Segment Start: Exercise input

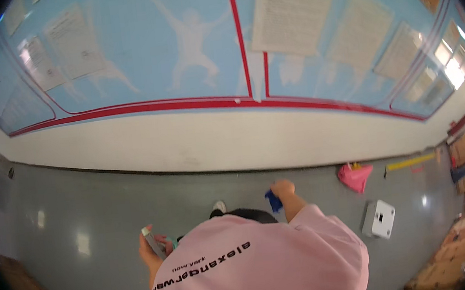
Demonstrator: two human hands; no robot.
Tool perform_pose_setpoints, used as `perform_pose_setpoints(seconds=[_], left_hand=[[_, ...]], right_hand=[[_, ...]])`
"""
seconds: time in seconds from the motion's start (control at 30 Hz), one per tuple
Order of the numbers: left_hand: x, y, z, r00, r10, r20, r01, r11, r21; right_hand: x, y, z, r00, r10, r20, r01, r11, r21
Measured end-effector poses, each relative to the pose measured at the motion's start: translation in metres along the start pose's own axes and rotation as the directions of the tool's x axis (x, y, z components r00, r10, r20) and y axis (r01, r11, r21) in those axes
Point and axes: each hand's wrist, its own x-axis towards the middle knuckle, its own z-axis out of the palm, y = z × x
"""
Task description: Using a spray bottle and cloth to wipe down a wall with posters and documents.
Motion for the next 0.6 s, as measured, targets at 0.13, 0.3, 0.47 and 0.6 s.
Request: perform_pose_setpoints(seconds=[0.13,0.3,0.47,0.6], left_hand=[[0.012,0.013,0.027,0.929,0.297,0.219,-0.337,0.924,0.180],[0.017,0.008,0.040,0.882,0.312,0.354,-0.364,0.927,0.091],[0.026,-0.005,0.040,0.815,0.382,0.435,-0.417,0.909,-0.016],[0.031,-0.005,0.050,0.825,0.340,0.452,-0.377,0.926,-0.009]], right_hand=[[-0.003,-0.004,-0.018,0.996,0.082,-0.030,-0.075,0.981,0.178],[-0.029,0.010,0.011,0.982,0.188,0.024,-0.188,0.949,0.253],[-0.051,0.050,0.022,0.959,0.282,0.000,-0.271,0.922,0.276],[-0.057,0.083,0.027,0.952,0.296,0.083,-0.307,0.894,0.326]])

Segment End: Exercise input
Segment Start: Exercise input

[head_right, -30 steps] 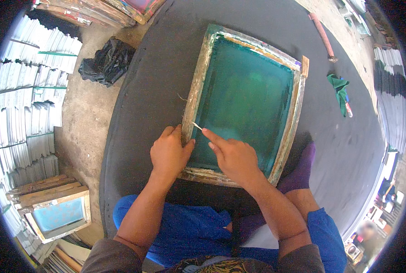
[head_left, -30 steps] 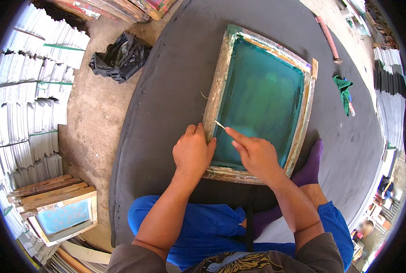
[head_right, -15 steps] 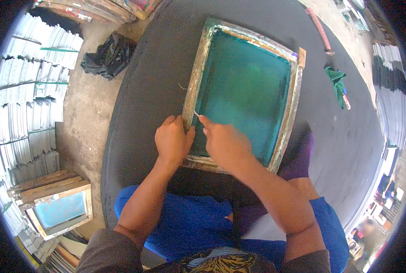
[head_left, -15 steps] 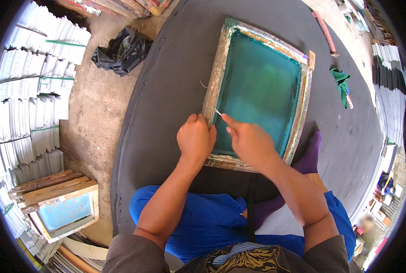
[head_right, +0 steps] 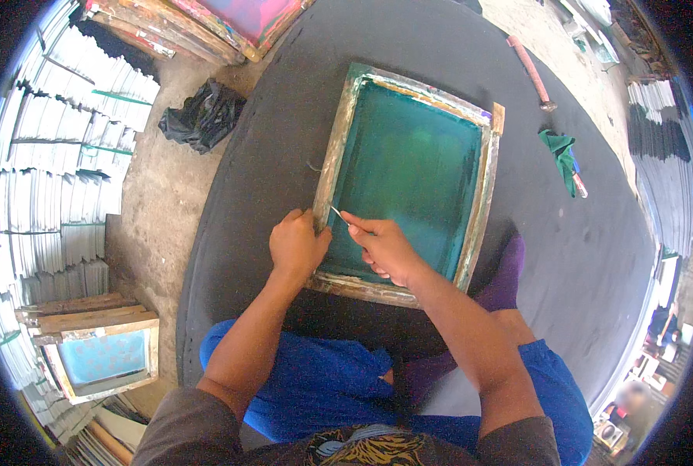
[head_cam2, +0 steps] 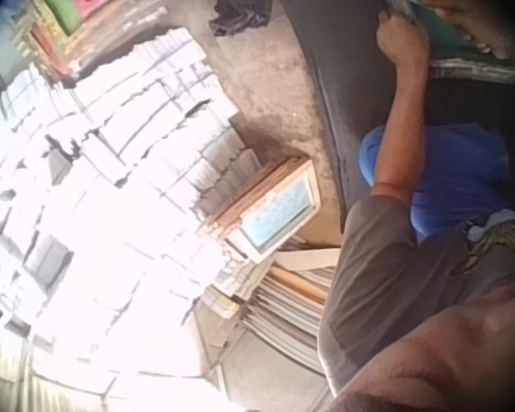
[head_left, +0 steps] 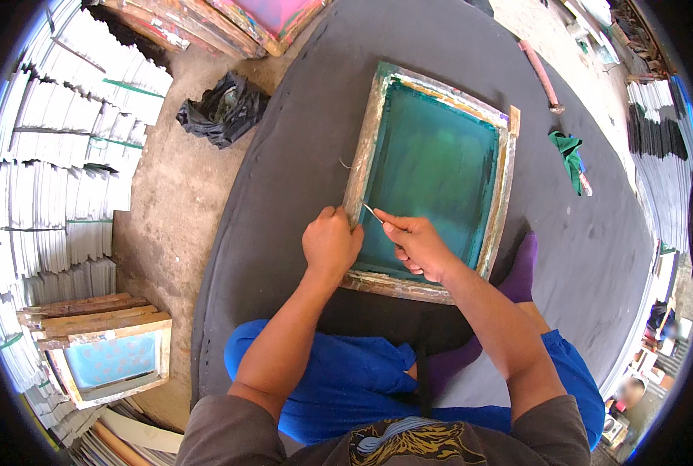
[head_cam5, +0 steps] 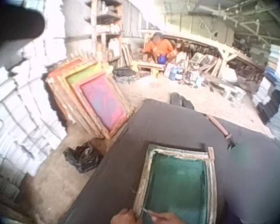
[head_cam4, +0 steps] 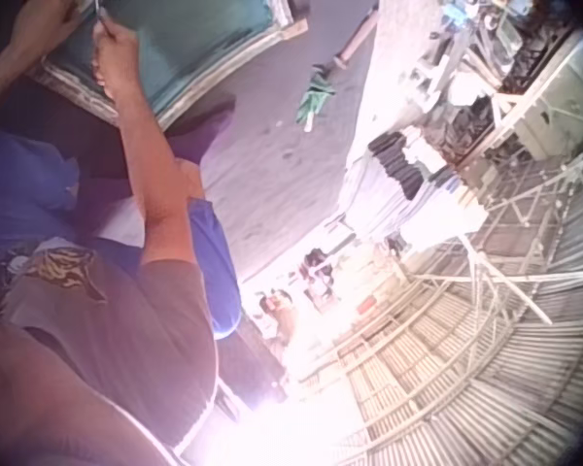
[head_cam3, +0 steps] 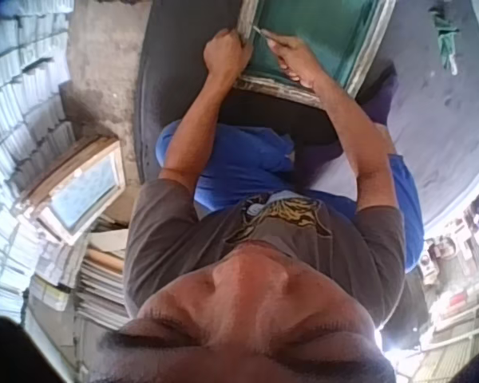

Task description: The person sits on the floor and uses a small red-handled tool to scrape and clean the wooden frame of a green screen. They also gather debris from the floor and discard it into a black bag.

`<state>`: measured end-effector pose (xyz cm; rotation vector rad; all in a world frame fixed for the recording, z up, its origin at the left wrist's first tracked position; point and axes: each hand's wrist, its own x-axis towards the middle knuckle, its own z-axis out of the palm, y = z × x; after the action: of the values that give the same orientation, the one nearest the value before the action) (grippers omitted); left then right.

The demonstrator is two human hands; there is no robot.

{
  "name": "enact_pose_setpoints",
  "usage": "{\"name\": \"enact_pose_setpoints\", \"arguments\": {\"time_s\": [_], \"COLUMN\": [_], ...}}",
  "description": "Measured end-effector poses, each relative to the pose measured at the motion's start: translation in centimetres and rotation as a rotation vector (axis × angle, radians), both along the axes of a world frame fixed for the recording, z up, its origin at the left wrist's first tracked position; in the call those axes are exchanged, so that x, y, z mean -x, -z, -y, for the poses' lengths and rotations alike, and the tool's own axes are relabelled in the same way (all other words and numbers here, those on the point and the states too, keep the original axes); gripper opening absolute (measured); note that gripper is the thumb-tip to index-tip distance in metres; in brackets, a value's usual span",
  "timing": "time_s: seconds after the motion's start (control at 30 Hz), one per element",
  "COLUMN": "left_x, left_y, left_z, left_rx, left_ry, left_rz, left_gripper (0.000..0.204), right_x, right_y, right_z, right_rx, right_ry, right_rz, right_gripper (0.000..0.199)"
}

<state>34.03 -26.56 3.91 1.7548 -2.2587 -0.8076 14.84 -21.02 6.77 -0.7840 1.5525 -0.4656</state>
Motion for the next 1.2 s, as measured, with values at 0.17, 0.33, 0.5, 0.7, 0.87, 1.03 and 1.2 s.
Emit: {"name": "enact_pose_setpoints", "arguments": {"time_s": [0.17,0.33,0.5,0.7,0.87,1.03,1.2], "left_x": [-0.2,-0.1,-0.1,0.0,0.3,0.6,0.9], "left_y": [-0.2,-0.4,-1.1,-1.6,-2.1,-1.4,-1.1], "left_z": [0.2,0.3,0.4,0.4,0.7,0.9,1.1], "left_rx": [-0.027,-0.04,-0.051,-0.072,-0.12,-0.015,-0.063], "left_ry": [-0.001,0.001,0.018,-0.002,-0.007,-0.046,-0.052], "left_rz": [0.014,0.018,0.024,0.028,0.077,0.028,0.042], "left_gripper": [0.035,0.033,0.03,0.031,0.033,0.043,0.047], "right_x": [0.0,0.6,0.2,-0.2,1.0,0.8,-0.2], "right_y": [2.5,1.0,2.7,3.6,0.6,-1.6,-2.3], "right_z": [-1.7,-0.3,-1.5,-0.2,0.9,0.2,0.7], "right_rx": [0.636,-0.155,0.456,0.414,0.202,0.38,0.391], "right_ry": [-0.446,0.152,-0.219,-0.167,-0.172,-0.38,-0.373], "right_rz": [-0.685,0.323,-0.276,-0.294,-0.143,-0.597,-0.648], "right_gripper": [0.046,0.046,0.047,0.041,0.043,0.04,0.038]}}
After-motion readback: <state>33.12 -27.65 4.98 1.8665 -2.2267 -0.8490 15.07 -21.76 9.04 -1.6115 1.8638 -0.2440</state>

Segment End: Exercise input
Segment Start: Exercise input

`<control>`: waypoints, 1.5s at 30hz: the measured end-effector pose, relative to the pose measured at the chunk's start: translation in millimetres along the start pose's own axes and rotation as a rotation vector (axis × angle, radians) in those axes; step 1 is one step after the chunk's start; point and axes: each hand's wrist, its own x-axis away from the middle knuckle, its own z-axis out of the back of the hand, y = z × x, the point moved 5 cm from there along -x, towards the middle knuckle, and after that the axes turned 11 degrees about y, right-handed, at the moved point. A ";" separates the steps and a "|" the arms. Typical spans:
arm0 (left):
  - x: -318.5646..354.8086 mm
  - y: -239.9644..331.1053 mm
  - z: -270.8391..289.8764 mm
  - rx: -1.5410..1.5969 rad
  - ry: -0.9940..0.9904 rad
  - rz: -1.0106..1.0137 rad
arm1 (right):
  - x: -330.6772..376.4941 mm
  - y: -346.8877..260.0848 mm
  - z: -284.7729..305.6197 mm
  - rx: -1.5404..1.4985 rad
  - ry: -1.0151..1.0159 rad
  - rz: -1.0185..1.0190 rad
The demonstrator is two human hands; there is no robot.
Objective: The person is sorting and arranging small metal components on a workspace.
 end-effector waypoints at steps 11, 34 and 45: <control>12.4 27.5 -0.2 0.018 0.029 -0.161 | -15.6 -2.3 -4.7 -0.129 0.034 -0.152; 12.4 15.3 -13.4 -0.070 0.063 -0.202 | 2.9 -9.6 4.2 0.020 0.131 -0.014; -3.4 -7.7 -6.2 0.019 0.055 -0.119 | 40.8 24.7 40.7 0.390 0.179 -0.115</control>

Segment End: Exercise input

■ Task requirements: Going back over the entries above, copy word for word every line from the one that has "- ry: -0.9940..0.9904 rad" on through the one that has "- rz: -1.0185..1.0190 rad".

■ Expected answer:
  - ry: -0.9940..0.9904 rad
  - rz: -1.0106..1.0137 rad
arm1 (right):
  - x: -330.6772..376.4941 mm
  - y: -346.8877..260.0848 mm
  - z: -284.7729..305.6197 mm
  - rx: -1.5404..1.4985 rad
  - ry: -1.0151..1.0159 rad
  - rz: -1.0185..1.0190 rad

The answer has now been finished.